Woodson Harvey column: Creating memories — and our families

Published 12:00 am Sunday, April 25, 2021

By Kristy Woodson Harvey
For the Salisbury Post

Growing up, the last week in July was the week I wished would never end. Because that was the week my grandparents, parents, aunts, uncles and cousins loaded up and headed toward the coast. We spent our days with toes in the sand and our nights playing Scrabble and spades, eventually falling asleep by the light of the moon, the crashing waves a lullaby.

This annual trip began well before I was born and lasted until I was 32, until the first year my grandfather — by then, well over 90 — could no longer make the five-hour trek. It was a tradition that made memories and built lives — because our grandparents didn’t just give us the gift of a beach vacation.

They gave us a family. A real, true, honest-to-God unit of 25, give or take, who don’t just see each other and make small talk at Christmas. My cousins and I remember the year we bought hermit crabs, the year we got horrible mosquito bites and the year we learned to skim board. The year Raymond got the very first bright yellow DiscMan and taught me the lyrics to Green Day’s “When I Come Around.” The year Catherine talked her way out of that speeding ticket — two weeks after she got her license. The year Grandmommy nearly took the Scrabble Champion title from Sidney and me by approving Thomas and Rutledge’s use of the word “spinecones.” They are little, nothing moments. But they are also everything.

When I was young, I couldn’t have put into words that what I loved so much about those weeks was how indelibly they connected me to the people closest to me. It is only in retrospect that I can see how those trips shaped me, how they made me who I am at the very center of myself.

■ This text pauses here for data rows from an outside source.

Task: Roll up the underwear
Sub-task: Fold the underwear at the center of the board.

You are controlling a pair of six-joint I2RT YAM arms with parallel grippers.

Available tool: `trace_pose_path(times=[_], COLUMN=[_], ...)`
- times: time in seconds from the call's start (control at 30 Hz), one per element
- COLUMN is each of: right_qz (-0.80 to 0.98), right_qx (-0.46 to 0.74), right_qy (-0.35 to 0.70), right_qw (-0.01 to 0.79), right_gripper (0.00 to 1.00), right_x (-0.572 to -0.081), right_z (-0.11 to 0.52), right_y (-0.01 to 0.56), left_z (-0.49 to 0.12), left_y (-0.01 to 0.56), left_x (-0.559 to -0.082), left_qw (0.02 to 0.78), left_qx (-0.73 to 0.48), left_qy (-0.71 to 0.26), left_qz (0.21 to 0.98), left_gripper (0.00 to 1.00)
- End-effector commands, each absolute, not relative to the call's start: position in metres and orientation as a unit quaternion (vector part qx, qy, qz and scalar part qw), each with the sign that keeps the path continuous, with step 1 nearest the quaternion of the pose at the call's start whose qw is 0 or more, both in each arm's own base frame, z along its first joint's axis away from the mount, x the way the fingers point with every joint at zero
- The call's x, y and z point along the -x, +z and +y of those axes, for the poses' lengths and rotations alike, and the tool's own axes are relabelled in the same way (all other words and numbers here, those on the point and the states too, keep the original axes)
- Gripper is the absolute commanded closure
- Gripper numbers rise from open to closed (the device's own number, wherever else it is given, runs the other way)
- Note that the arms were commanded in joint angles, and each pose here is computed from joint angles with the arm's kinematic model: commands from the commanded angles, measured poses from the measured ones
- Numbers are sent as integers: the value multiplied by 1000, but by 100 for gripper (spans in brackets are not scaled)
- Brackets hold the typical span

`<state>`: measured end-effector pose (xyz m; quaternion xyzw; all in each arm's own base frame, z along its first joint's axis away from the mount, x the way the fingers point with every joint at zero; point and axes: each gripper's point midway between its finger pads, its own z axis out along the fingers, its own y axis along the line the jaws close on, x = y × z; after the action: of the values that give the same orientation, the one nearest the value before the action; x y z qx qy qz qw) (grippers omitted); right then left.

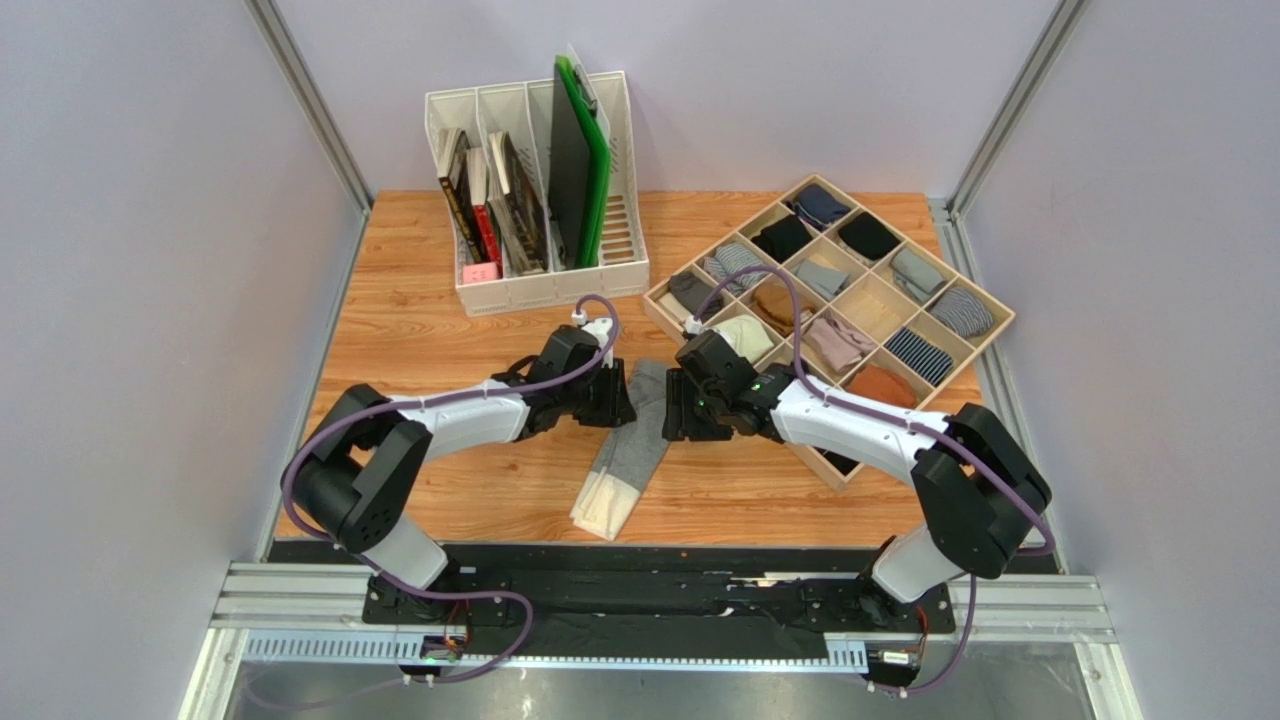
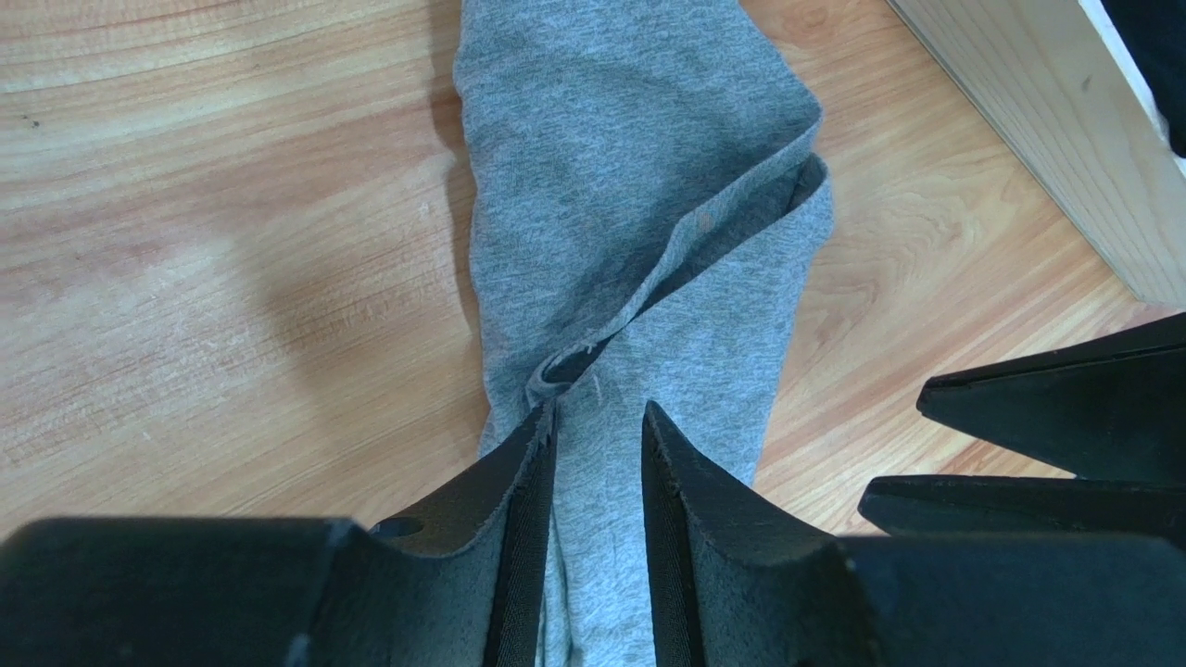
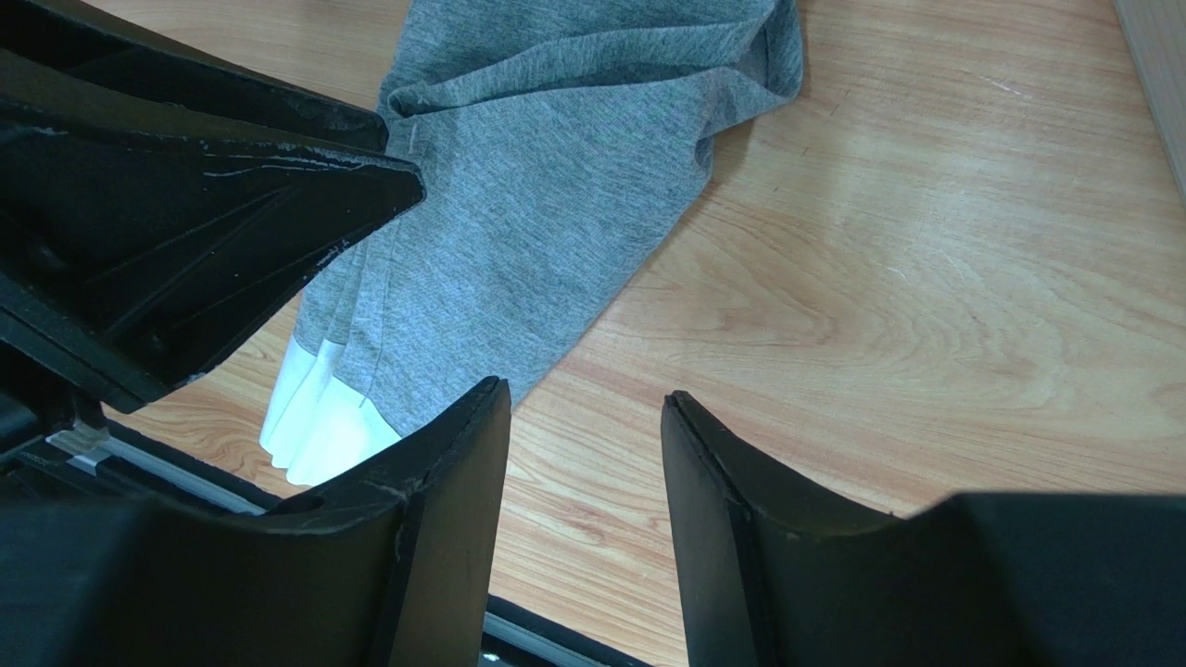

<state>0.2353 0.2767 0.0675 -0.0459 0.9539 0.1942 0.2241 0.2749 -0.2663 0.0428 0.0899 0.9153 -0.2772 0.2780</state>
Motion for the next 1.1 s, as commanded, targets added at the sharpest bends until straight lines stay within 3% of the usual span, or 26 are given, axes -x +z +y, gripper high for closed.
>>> trace_pose_path(times=[0.0,0.53,0.63,0.73,0.8,1.07], right_qz=[951,952,953,953,953,954], right_qx=[41,49,49,48,49,46], right_qy=[205,214,211,211,209,202], right_qw=[229,214,212,213,214,214], right_gripper=[52,52,52,51,51,52], right_x=[-240,-236,-236,-236,-236,-236], right_z=[282,287,286,285,284,282], right_y=[67,62,59,59,59,59], left_z=[-272,-278,-281,-283,-282,-273], left_y=[52,45,43,41,42,67], left_x=[-285,-285,-284,-284,-285,-284], left_qw=[302,299,298,297,299,333], left_qx=[-102,-117,-117,-114,-112,-100], left_qy=[-267,-246,-248,-249,-248,-249], left_qz=[909,914,914,915,915,904], left_gripper=[64,64,70,92,99,100])
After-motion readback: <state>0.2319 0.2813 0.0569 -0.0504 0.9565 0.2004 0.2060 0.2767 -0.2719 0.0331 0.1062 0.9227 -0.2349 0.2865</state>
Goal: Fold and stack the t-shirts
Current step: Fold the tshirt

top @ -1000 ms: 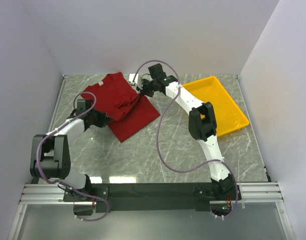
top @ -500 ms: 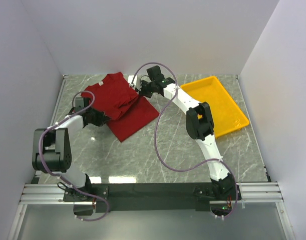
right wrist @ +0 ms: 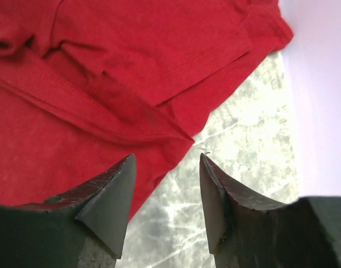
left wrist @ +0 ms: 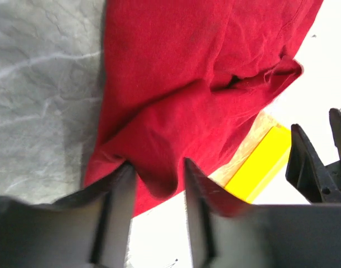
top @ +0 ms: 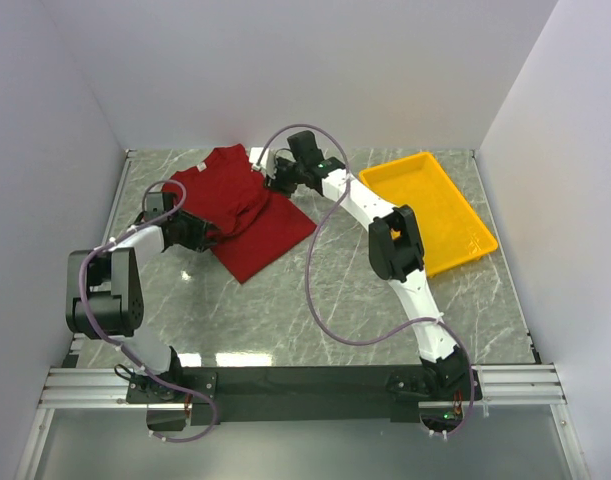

I can walk out into a world that can be harsh because at the very heart of it I know there are people I belong to.

I don’t know if Grandmommy and Grandaddy knew that those nights we spent around a wide-plank, roughhewn dining table eating ham and string beans we had snapped ourselves would turn us into lifelong friends. I don’t know if they realized that visits to the local ice cream shop and hunting for ghost crabs with flashlights, the moon painting bright and white on the water, would meld us into a strong and unbreakable unit. But they did. They have.

I don’t see my extended family every day, don’t talk to all of them as much as I should. But I carry them in my cells, in the very marrow of who I am, not just because we share DNA but because we share stories. I bring what growing up in a family like mine meant to me onto every page I write. It is the common theme, the firm foundation of not only my books but also of myself.

I know that not every person gets to have a family like mine. I know how incredibly blessed I am by the connections I have. And, this year, in my new-this-week book, “Under the Southern Sky,” I got to explore a little more fully what it means to be a family, what it means to have ties that bind and bonds that can never ever be broken.

In my latest novel, I plunge my characters into the fictional town of Cape Carolina, where the water is clear and the secrets run deep. It’s a story about motherhood in every shape that takes, but it’s also a story about sticking close to the family you already have, and about supporting those we love, even when we don’t entirely understand them. And maybe that’s what I learned from those idyllic summer trips: We don’t always have to understand each other to love each other.

But those summers taught me something else, too: Closeness and fierce loyalty are things you choose, not things you’re given. And they can be bestowed on the kind of friends who become like family. We can build our own family by being the kind of person who sticks by the ones they love no matter what — and by finding friends who will do the same.

I have been blessed by that kind of family too, the kind we don’t have to be born into, but the kind we choose every day, all day, over and over again. The childhood friends who I know I can call in the middle of the night — and whose 2 a.m. calls I always answer. The town I grew up in that always is, always was there, cheering me on. The man I chose to spend my life with, who I knelt with in front of a priest and prayed that we would always be this happy. The people from all ages, all places and all stages that we have picked to go through life with, the good and bad, the ups and downs. And, most of all, biggest of all, the little boy I carried who bears the name he shares with his father, grandfather and great-grandfather.

Because family isn’t just one thing. It isn’t only the cousins you played hide-and-seek with or the grandmother who patiently attempted to teach you to make her famous caramel icing. It isn’t only the parents who went to every tennis match and called out spelling words. It can be the neighbor or stray kitten or elderly dog, teenager or baby or Facebook friend who we help out when it matters, who becomes a part of our heart little by little or all at once. Because family — with all its beauty and all its flaws — is something that we all get to create for ourselves. The people who help us face our toughest life decisions. The ones who bring us joy. The ones who carry our biggest secrets as if they were their own.

Obstacle by obstacle, thread by thread, memory by memory, we begin to weave the fabric of our family, however we find it. My characters in “Under the Southern Sky” begin to realize something that I learned during all those summers by the shore, something I deeply hope we all discover at some point: Family — the one you’re born into and the one that you create — is always closer than you think.

Kristy Woodson Harvey is a Salisbury native and the USA Today bestselling author of seven novels. Signed copies of her new release, “Under the Southern Sky,” are available from South Main Book Company.